• _Work request_
Retype only what runs from the beginning of the data through the line with "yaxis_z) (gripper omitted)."; please omit the pictures and keep every line exact.

• _Dataset extract_
-*-*-
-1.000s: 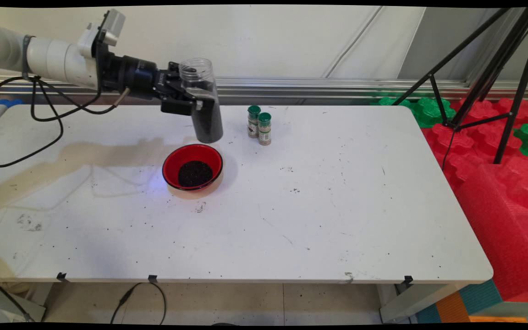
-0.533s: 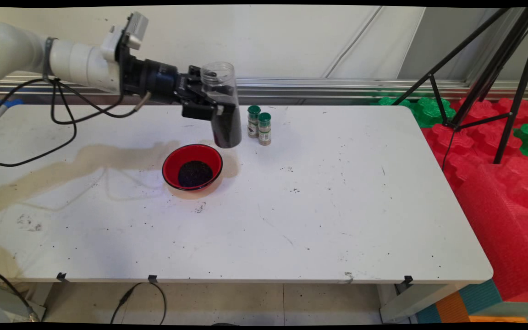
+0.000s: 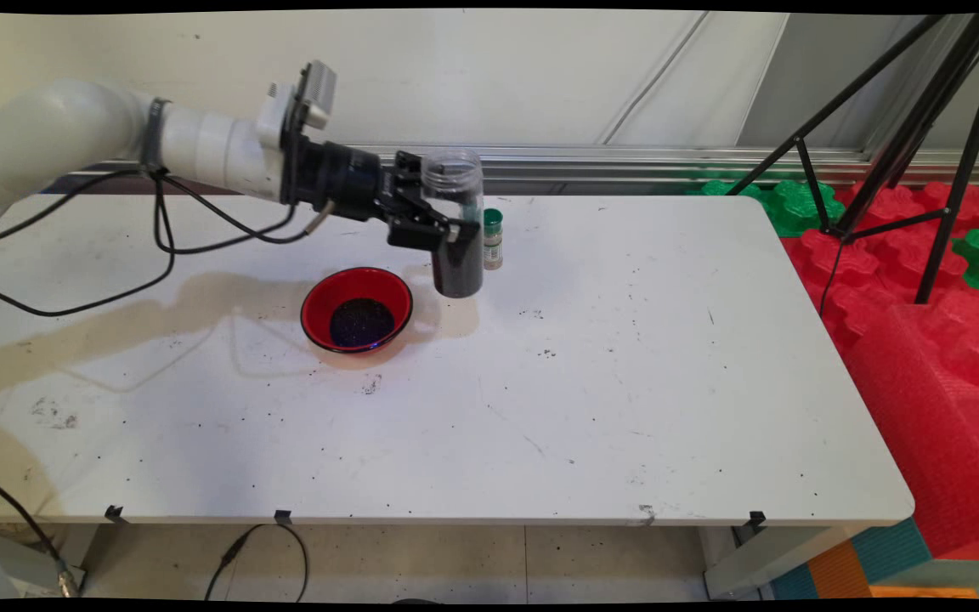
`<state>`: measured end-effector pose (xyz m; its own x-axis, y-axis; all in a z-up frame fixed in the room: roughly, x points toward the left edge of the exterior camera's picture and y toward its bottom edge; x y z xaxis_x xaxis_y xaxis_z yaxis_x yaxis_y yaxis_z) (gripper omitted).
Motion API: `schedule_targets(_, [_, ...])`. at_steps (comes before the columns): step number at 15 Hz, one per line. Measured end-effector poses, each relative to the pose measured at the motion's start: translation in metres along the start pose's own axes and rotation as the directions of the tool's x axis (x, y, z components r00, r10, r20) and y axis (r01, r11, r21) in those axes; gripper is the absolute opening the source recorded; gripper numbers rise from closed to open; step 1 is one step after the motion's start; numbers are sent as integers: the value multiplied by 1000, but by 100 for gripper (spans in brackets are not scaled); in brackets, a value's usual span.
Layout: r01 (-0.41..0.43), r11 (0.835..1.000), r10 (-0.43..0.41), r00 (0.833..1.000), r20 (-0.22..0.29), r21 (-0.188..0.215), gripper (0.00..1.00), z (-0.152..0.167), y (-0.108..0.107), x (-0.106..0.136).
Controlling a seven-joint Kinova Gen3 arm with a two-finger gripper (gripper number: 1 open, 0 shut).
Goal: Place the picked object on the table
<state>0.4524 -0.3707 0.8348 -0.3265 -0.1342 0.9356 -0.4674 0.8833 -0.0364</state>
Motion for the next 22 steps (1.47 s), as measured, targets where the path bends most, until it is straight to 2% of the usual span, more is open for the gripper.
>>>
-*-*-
• _Response area_
-1.000s: 
-0.533s: 
+0.000s: 
`<state>`: measured end-effector pose (xyz m; its own x-axis, y-axis; all in a z-up frame fixed in the room: roughly, x points toward the left edge of the exterior camera's picture and y toward its bottom edge; x y z xaxis_x xaxis_y xaxis_z yaxis_x yaxis_y yaxis_z) (gripper omitted).

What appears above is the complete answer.